Jan 22, 2008

China: Netherlands Rules Out Games Boycott


The Netherlands will send athletes to the 2008 Olympic Games despite widespread concerns about existing human rights abuses in China.

The Netherlands will send athletes to the 2008 Olympic Games despite widespread concerns about existing human rights abuses in China.

Below is an article by Hans Andringa from Radio Netherlands:

Dutch Foreign Minister Maxime Verhagen and the chair of the Dutch Olympic Committee Erica Terpstra say there is no doubt that Dutch athletes will participate in the forthcoming Summer Games in Beijing. The two took part in a round-table discussion in The Hague on Thursday [17 January 2008] on whether sports can be used to draw attention to the issue of human rights.

One of the participants was cabaret artist Erik van Muiswinkel, who at the end of last year wrote an article in De Volkskrant calling on athletes to boycott the Games. According to Mr Van Muiswinkel: “You don’t hold a party while someone is being tortured in the basement.”
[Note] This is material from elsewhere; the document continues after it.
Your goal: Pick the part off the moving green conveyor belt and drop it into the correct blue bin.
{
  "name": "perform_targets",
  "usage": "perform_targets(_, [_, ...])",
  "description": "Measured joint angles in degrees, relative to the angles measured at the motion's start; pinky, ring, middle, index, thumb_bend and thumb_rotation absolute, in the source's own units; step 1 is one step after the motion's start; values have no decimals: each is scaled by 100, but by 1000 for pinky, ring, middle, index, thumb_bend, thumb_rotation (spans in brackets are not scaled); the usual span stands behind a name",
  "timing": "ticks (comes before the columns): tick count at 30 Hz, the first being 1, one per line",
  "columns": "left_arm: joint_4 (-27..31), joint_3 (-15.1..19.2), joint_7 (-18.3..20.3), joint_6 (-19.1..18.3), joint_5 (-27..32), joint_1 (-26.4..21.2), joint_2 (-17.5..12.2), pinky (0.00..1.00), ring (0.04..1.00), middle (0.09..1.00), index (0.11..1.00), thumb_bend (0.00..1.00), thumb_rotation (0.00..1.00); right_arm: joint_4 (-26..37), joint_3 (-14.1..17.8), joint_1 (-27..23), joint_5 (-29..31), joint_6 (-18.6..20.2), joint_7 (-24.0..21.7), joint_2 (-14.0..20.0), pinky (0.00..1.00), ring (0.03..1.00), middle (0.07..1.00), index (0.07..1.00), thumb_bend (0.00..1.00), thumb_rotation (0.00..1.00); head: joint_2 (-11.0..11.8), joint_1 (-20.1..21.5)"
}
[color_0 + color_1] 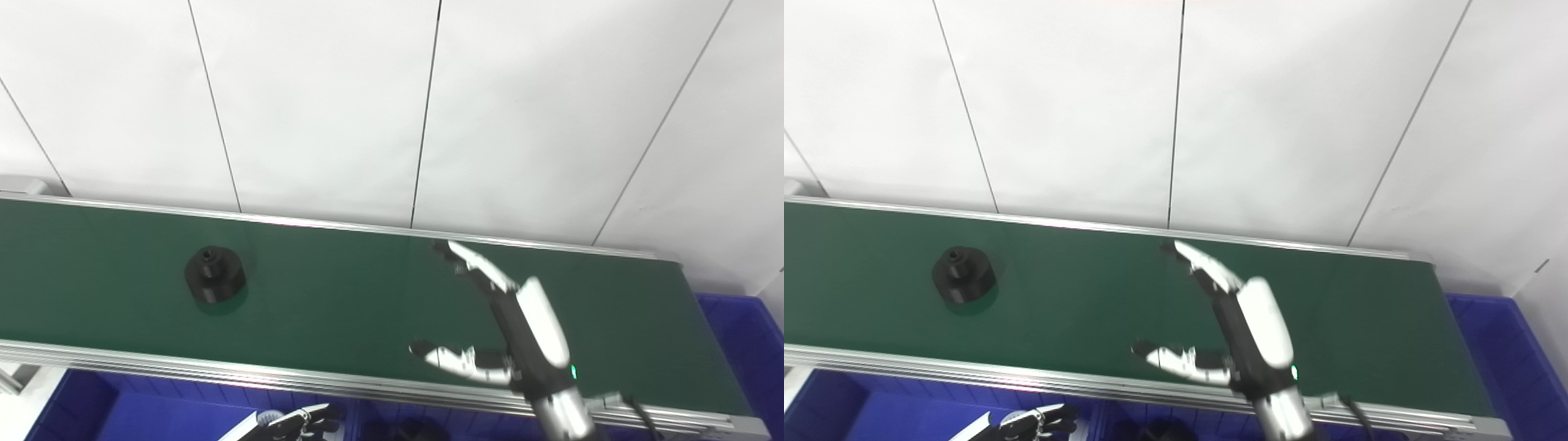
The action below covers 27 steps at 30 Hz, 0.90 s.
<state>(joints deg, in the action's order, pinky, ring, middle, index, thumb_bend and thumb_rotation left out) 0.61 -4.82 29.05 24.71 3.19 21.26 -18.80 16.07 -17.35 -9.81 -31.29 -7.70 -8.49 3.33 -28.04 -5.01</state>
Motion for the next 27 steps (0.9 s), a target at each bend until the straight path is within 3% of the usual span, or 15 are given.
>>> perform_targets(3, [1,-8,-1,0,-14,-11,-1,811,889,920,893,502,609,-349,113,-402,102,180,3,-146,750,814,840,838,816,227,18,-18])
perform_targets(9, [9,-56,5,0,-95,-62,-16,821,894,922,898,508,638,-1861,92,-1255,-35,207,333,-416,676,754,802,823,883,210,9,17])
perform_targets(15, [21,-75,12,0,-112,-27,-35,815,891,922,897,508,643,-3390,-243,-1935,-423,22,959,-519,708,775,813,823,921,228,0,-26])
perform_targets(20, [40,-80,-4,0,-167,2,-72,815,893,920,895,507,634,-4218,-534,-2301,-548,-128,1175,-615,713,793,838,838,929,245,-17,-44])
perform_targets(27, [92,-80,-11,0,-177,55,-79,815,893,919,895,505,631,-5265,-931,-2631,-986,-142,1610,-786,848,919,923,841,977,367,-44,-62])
The Dutch parliament had asked the Foreign Affairs Ministry to organise the round-table discussion on sports and politics. In a guest article which appeared in de Volkskrant on the same day as the discussion, China’s ambassador to the Netherlands wrote that human rights are a Western affair and that the entire discussion is an insult to the Chinese people.

There was a great deal of interest in the round-table event. There was not enough space to accommodate all the people who showed up to follow the discussions in the Carlton Hotel in The Hague. Activists campaigning for the rights of Tibetans and followers of the outlawed spiritual movement Falun Gong favour a boycott of the Games. They believe that this would send a strong message to Beijing.

The director of the Dutch chapter of Amnesty International, Eduard Nazarski, emphasised that there has been an increase in human rights violations in China. He says that dissidents who ask difficult questions are being arrested and there are now 500,000 people in jail without being charged.

However he did not come to The Hague to call for a boycott. Amnesty wants to take advantage of the fact that the world’s attention is focused on China during the Games. “We will ask that people think about the violation of the rights of Chinese citizens.

Minister Verhagen also hopes that the Games will increase China’s sensitivity to human rights issues. He believes that the authorities in Beijing are coming to understand that the Games are more than an impressive stadium and a lot of medals. He thinks the media attention and the arrival of so many people will help open the country to discussions about human rights.

However Jan van der Putten, a former correspondent in China, says Beijing is thinking about another scenario altogether: that the Olympic Games symbolise China’s return as a world power. Which means that no one should be allowed to spoil things and those who do should be arrested and put away. Van der Putten says it’s true that China considers human rights as something Western. “In the West the individual is important and in China only the state counts.”

Officials at the Foreign Affairs Ministry and the Sports Ministry admit that China has a lot to do in the field of human rights. However they say that a sports boycott would have little effect.

The chair of the Dutch Olympic Committee, Erica Terpstra, is also opposed to a boycott. She says, "[it would not be fair] to tell athletes who have trained themselves silly for eight to ten years that they can’t attend a few months before the Games begin.”  She says that past boycotts have had little effect.